Industrial production in the Eurozone sparked in May, official data showed on Tuesday, comfortably beating expectations as US buyers stocked up ahead of tariffs coming into force. According to Eurostat, the statistical office of the European Union, production rose by 1.7%, a notable improvement on April's 2.2% slide and ahead of forecasts for a more modest 0.9% rise.
Investor sentiment across the eurozone improved to a four-month high this month, but still came in shy of market estimates. The ZEW economic expectations index, which surveys institutional investors and analysts, inched 0.8 percentage points higher to 36.1% for July. This was up from the third straight increase following a temporary dip below the zero mark in April, but below the consensus forecast of 37.8%.
German investor sentiment improved more than expected in July, according to a survey released on Tuesday by the ZEW Center for European Economic Research in Mannheim.

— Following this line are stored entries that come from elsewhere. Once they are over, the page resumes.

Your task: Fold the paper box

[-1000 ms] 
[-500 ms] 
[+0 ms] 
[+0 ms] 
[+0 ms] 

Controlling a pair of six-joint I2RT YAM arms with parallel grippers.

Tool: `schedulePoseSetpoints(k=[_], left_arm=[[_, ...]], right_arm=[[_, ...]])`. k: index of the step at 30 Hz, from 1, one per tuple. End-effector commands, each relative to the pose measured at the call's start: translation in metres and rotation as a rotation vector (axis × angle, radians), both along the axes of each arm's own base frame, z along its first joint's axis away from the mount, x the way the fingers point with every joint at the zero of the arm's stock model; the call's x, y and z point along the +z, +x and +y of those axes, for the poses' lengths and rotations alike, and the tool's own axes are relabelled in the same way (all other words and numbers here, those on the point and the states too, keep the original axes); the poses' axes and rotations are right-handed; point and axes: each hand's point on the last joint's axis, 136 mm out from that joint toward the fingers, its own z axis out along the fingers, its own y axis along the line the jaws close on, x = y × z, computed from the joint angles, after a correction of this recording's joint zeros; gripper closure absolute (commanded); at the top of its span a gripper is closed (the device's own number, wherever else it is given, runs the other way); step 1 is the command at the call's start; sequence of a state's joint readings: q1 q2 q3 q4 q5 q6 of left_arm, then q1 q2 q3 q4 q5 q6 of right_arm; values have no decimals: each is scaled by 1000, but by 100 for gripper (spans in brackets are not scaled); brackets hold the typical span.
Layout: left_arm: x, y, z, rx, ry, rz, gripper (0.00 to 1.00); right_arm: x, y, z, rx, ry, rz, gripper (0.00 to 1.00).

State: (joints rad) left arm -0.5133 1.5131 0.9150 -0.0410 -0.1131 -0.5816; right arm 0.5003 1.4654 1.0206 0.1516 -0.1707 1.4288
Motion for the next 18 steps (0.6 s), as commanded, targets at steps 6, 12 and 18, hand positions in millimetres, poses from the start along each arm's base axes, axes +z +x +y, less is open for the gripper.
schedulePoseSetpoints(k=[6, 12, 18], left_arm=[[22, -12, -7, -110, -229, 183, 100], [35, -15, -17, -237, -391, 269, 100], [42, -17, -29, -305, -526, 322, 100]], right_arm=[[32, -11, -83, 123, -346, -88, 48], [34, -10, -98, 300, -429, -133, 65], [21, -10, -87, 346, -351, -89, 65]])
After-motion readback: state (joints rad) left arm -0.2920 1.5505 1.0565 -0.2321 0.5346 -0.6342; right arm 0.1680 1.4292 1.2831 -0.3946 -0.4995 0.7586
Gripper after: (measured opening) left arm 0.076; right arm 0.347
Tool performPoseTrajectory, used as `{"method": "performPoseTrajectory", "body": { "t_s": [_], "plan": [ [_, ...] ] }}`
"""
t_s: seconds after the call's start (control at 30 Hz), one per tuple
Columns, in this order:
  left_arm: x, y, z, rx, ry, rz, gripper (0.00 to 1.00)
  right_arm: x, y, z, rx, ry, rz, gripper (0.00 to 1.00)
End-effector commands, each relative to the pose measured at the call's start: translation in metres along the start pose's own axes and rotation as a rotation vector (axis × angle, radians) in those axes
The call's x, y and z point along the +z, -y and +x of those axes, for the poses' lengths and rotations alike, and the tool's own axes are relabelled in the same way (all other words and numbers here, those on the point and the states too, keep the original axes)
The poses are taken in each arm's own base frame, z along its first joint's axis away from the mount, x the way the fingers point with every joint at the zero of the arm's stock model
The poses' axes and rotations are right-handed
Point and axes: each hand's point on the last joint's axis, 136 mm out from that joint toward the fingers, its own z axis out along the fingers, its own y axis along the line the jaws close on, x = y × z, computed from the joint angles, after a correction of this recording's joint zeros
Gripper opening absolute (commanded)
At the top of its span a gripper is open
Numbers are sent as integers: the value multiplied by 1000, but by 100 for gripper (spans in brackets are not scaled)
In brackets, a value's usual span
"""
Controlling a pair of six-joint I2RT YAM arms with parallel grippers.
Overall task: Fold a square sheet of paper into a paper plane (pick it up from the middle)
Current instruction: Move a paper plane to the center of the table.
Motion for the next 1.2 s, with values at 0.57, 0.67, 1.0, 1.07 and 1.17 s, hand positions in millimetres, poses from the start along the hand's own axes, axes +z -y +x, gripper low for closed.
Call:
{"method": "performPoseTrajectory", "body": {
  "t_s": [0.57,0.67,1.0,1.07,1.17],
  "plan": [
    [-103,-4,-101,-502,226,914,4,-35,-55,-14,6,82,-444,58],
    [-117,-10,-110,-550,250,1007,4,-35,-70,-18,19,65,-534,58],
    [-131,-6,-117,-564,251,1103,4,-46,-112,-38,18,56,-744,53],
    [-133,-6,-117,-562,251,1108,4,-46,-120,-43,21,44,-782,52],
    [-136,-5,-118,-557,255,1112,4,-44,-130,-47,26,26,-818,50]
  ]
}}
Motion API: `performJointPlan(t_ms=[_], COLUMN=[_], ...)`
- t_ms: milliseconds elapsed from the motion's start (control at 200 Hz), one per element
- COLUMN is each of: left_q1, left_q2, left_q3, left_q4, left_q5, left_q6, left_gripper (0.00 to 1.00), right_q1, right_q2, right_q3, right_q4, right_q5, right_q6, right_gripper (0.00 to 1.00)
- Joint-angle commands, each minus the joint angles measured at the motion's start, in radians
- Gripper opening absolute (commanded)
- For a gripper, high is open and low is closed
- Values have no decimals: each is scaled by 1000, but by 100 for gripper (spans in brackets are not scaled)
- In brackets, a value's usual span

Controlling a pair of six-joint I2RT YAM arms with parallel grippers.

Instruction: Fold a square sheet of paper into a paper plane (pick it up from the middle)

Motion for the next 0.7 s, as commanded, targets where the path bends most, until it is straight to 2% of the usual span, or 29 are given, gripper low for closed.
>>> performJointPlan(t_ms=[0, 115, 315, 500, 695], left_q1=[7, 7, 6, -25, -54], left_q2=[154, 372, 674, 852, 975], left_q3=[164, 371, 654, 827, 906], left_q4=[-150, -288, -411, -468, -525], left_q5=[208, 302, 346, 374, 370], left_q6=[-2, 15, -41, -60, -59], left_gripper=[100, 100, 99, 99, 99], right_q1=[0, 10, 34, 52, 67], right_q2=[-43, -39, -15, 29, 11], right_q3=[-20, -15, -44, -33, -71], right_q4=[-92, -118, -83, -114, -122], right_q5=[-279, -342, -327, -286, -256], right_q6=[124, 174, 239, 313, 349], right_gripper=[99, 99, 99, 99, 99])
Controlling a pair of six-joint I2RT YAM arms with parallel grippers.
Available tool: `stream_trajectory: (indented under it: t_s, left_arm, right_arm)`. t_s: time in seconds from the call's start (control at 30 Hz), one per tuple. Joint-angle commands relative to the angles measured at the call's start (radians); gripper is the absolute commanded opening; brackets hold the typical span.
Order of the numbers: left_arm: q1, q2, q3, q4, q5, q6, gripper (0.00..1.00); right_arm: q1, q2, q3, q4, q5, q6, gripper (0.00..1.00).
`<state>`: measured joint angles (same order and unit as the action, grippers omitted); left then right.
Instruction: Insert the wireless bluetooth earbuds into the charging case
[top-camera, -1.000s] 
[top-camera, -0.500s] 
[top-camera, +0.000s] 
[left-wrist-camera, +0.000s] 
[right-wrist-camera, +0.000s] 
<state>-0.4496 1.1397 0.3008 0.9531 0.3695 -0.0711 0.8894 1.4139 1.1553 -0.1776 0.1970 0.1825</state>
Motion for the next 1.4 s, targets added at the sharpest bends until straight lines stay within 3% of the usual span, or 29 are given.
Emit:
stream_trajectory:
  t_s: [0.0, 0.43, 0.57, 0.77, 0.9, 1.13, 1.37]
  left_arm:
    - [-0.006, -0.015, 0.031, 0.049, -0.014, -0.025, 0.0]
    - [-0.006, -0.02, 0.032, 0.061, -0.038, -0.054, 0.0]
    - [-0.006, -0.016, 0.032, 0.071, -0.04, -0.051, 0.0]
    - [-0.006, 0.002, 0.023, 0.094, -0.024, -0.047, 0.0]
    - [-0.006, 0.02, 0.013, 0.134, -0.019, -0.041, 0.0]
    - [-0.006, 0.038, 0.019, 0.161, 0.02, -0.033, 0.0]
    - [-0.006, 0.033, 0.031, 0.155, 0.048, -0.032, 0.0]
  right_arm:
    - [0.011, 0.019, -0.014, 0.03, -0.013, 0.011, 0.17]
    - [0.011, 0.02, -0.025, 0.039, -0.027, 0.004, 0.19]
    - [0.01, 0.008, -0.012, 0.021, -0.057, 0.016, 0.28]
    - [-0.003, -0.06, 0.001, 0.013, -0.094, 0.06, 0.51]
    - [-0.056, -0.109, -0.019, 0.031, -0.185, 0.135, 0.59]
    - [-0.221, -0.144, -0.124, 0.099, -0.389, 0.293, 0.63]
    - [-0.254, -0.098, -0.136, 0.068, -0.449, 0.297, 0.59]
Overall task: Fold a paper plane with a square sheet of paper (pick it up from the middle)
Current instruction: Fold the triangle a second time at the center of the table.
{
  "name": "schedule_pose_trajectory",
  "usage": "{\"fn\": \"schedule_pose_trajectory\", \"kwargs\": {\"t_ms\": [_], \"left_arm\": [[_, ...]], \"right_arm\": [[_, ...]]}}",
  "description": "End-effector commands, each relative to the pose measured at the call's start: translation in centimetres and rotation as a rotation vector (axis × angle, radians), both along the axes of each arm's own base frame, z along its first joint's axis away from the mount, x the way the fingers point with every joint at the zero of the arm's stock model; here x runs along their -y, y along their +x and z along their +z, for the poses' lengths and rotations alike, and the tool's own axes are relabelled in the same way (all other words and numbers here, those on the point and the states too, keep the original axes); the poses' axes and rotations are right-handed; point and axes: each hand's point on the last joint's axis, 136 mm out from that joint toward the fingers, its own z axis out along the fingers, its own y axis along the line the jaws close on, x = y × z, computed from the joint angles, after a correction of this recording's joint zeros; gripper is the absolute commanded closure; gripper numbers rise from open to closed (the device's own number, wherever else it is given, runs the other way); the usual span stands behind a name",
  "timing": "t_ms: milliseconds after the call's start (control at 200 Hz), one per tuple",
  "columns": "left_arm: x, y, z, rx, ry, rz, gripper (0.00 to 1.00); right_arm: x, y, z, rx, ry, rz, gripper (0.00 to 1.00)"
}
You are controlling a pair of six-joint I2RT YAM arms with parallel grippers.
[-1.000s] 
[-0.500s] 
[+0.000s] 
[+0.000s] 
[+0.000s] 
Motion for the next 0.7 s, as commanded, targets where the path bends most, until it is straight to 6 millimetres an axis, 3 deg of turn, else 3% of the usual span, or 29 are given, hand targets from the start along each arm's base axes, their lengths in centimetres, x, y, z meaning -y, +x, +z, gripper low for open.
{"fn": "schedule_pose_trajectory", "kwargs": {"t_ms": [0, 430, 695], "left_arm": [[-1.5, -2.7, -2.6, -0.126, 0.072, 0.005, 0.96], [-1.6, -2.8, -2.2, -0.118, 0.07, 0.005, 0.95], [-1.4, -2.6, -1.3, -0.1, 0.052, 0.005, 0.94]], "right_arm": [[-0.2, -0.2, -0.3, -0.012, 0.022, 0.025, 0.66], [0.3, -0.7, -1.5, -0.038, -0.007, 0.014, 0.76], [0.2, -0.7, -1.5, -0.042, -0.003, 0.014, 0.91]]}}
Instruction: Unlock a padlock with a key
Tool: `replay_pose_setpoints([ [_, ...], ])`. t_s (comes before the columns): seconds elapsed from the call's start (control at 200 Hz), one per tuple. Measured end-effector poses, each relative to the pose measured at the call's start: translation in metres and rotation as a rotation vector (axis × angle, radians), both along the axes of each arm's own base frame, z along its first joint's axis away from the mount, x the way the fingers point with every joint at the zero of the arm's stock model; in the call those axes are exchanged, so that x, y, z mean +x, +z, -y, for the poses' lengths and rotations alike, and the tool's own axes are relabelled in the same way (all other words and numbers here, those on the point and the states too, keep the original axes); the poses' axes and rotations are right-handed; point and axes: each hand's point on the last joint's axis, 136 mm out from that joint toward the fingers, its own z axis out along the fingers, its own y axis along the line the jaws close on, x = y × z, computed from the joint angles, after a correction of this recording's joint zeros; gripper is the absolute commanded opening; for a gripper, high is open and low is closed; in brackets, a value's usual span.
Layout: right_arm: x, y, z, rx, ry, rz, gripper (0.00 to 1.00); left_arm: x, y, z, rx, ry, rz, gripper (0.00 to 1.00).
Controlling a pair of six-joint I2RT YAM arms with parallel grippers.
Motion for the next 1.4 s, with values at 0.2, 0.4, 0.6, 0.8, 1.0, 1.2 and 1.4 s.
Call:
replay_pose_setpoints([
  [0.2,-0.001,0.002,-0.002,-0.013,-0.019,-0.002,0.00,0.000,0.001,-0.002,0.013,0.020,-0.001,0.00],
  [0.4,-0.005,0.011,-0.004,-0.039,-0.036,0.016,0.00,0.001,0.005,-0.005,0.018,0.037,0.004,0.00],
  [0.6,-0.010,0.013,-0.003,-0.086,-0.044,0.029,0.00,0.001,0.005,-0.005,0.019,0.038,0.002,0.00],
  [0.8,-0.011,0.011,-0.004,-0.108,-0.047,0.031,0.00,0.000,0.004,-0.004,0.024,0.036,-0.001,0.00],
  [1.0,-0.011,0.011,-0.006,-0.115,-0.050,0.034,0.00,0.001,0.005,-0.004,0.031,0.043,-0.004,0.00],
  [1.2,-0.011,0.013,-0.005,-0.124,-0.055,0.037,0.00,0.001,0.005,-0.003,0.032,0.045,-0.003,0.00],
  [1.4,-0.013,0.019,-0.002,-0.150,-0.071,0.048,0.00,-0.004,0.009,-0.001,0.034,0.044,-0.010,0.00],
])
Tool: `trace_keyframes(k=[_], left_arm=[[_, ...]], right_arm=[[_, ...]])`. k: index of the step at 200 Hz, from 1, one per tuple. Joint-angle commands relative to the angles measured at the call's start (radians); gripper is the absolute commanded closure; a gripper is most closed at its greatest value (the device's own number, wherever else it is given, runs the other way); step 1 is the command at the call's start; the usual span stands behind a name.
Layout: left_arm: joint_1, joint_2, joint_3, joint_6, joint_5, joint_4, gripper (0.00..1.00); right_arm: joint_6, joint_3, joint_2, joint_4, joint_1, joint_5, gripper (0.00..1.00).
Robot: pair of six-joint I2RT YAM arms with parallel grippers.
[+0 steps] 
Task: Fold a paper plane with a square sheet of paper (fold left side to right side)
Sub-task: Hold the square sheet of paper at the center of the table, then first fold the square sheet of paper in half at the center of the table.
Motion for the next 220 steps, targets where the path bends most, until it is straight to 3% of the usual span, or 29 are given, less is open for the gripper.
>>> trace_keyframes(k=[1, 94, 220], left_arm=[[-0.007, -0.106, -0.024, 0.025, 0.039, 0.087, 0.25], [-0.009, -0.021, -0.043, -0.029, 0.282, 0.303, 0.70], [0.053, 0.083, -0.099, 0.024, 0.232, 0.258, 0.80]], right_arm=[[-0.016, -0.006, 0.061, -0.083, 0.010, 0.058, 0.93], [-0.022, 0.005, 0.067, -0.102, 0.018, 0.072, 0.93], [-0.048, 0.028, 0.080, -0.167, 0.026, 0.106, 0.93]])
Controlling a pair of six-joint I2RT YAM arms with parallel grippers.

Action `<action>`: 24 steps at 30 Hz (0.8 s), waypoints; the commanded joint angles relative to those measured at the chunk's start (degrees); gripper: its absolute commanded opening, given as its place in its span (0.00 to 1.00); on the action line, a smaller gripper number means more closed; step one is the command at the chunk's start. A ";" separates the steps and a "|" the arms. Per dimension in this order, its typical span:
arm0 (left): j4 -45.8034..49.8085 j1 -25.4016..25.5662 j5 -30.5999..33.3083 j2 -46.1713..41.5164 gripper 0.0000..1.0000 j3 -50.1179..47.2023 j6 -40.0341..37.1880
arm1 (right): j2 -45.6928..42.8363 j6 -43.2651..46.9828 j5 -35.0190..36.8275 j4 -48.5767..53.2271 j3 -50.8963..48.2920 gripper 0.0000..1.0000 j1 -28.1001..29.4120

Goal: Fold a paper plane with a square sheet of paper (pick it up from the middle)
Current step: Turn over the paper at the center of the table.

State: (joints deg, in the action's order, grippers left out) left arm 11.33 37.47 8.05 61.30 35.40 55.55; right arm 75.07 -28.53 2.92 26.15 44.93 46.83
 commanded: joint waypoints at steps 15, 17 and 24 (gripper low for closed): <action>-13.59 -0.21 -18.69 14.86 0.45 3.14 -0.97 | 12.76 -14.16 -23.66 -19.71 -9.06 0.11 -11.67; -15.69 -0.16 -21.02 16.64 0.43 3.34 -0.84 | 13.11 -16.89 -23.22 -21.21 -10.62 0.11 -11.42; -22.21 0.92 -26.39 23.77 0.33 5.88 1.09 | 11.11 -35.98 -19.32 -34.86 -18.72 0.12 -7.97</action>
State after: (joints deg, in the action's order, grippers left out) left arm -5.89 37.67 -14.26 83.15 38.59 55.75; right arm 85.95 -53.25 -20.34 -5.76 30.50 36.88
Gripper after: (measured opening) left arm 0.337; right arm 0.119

The economic sentiment index rose to 52.7 from 47.5 in June, coming in above expectations for a reading of 50.3. The index for the current economic situation rose to -59.5 in July from -72 a month earlier.
China's economy grew faster than expected in the second quarter, according to official data published on Tuesday, despite pressure from US tariffs. GDP expanded by 5.2% in the three months to June, the National Bureau of Statistics said, beating estimates of 5.1%, but slower than the first quarter's 5.4%.